Muğla’dan çıktık, Pembe Köşk’ e baktım son bir kez, yatakhanemin penceresine özellikle, nedense. Daha 3 saat var. ‘silent all these years’dan sonra kalan zamanı kim bilebilir, 1 gün 3 haftadan hesapla. Tori Amos da Radikal’in hediyesidir bana, hatırlayan vardır belki takip edenlerden, bir cumartesi ekinde anlatmıştı baya. Ay yazmak çok zorlaştı, yollar mı bozuk acaba. Devam ederim sonra.



Az kaldı artık. Otobüsler özlemler için geçiş bölgesi gibi. İzmir’i ve İzmir’dekileri özlemeyi bırakıp, ailemi ve evimi özlemek vakti yaklaşıyor. Şuan her ikisi de mevcut bünyede, hem İzmir’e olan dinmedi, hem de bıraktıklarımın özlemi başladı bile.

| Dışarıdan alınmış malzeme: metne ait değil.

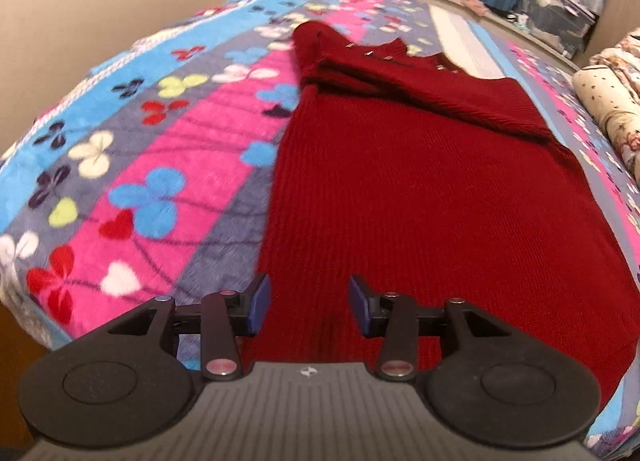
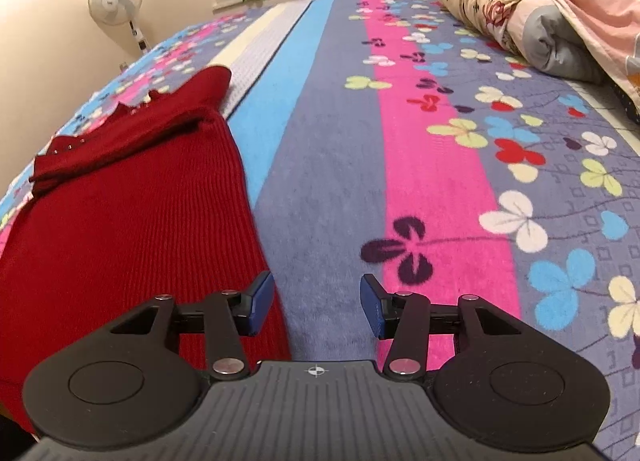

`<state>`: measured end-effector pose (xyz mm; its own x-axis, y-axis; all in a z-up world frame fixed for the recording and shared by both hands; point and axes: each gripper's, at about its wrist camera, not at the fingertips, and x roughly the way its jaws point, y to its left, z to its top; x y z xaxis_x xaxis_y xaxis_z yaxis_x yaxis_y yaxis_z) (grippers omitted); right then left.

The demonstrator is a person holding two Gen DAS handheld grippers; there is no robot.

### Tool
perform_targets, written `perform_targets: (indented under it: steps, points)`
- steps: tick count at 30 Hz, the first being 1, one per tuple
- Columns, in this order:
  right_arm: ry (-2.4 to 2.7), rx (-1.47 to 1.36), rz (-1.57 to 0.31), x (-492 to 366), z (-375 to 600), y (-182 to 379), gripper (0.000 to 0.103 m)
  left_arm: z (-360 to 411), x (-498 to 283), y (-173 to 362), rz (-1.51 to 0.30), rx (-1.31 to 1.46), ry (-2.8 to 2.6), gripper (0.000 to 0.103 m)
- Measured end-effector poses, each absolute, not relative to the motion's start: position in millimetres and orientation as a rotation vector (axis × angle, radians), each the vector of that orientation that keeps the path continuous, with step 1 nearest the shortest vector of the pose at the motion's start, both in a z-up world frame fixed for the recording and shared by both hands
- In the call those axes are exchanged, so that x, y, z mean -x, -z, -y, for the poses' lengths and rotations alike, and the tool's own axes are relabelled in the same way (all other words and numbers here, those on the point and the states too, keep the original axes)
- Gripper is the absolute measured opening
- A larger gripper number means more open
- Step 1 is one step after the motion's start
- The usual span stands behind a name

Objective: Fold small clothes
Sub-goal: 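Open the right tool and move both tools to the sweater hem, then close both tools on the sweater hem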

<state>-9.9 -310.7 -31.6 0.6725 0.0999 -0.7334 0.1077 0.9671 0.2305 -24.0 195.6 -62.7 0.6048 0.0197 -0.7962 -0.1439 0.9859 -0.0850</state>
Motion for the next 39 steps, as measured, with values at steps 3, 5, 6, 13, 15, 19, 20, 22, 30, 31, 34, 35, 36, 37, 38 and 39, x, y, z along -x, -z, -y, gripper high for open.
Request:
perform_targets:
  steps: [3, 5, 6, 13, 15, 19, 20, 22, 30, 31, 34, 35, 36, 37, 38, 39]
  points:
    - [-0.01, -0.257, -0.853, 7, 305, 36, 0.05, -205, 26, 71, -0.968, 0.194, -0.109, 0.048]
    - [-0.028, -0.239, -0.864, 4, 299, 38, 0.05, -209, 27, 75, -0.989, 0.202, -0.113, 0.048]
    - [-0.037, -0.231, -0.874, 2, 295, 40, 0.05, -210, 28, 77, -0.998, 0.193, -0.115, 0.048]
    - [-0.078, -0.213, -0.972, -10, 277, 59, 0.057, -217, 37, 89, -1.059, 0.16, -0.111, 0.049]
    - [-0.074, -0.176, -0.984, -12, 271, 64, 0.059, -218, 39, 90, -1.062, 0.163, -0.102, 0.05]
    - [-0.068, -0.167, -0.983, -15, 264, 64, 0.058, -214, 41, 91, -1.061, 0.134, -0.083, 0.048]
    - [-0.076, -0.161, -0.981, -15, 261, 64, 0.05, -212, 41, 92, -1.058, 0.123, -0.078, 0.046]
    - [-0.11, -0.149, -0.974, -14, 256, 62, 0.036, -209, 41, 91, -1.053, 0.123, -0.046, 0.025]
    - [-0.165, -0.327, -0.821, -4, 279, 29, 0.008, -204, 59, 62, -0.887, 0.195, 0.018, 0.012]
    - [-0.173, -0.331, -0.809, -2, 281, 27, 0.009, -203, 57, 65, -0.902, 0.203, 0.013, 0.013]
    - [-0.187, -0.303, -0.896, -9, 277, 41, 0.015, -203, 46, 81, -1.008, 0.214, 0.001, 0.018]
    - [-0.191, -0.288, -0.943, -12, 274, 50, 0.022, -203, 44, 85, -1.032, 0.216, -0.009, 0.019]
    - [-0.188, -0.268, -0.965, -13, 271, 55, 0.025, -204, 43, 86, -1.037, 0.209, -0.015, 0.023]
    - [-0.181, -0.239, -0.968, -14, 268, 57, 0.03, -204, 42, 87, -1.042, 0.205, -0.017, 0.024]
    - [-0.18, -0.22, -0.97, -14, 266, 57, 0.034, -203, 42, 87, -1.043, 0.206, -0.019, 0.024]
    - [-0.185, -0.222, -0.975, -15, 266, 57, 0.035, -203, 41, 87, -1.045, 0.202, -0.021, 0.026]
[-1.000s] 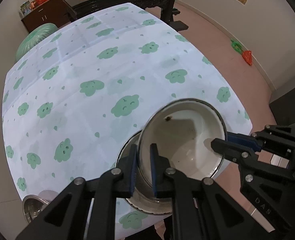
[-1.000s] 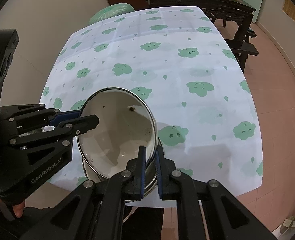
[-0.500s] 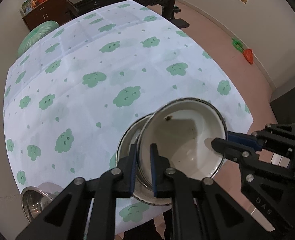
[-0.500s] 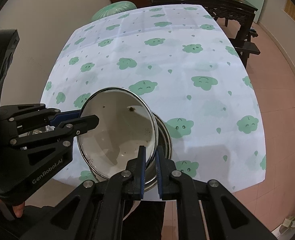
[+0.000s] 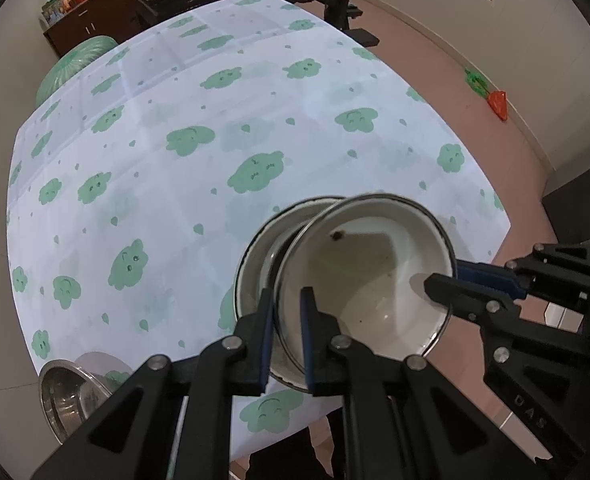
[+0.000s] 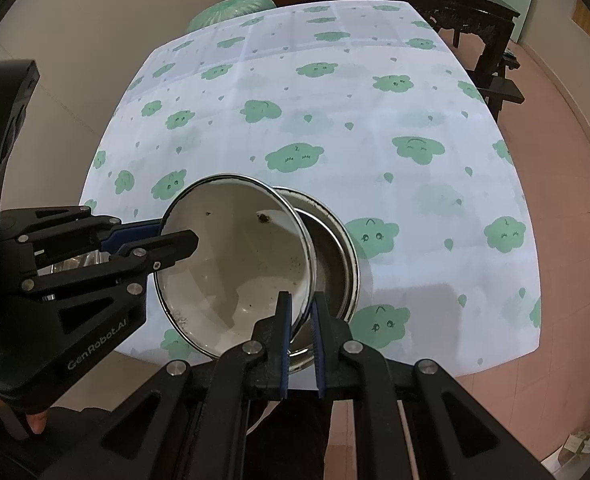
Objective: Organize plates and bowls
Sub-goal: 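Carry the white enamel bowl with both tools over the small steel bowl, then lower the white enamel bowl into the small steel bowl with both tools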
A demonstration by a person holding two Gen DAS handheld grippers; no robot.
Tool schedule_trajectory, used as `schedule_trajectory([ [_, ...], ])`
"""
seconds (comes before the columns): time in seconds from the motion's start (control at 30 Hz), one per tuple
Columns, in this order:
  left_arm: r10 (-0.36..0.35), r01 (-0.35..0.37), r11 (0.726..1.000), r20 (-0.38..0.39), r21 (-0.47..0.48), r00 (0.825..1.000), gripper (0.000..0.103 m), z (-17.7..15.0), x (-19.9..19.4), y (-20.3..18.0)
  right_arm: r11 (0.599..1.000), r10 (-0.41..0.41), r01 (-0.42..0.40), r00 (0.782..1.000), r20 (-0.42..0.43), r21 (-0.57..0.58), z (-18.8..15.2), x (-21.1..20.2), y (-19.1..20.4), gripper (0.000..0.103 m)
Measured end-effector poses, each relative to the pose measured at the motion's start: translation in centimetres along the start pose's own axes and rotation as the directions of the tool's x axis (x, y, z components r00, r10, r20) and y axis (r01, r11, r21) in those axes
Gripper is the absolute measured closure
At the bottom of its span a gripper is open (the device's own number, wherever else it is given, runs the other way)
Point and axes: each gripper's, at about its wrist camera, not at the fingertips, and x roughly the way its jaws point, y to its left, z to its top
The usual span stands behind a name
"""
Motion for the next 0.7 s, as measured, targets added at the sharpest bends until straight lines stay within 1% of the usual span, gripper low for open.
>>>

Ama düşünmek için güzel işte bu yönüyle, çevresel etkenlerden daha bağımsız gibi nedense. Düşünüyorum da, ne garip aslında içinde bulunduğum hareketlilik hali. Günün sabahında annemin hazırladığı kahvaltının sesiyle uyanıyorum-kahvaltının sesi olur bilirsiniz, diğer öğünlerden farklıdır-akşamına yarına info ödevi yetiştirme çabasında olacağım odamda. ‘nerde akşam, orda sabah’ dedi otobüste çalan şarkı, komik oldu =) Her neyse, otobanda yazmak daha kolay olsa da, o kadar da kolay değil, “otobanda yazmak” ne ya. Hem akşam oldu, ışık da yetersiz, 18:05 saatler. Bu arada yazmadığım sürece ‘taxi’ diye bir film izledik otobüsçe, etrafımdakilerle işteş fiiller kullanabilme süremi doldurmak üzereyim nihayet. Özledim ya, altı üstü 5 gün oldu ama özledim İzmir’i, İzmir’deki hayatımı işte. İyi ki dönüyorum, neredeyse döndüm.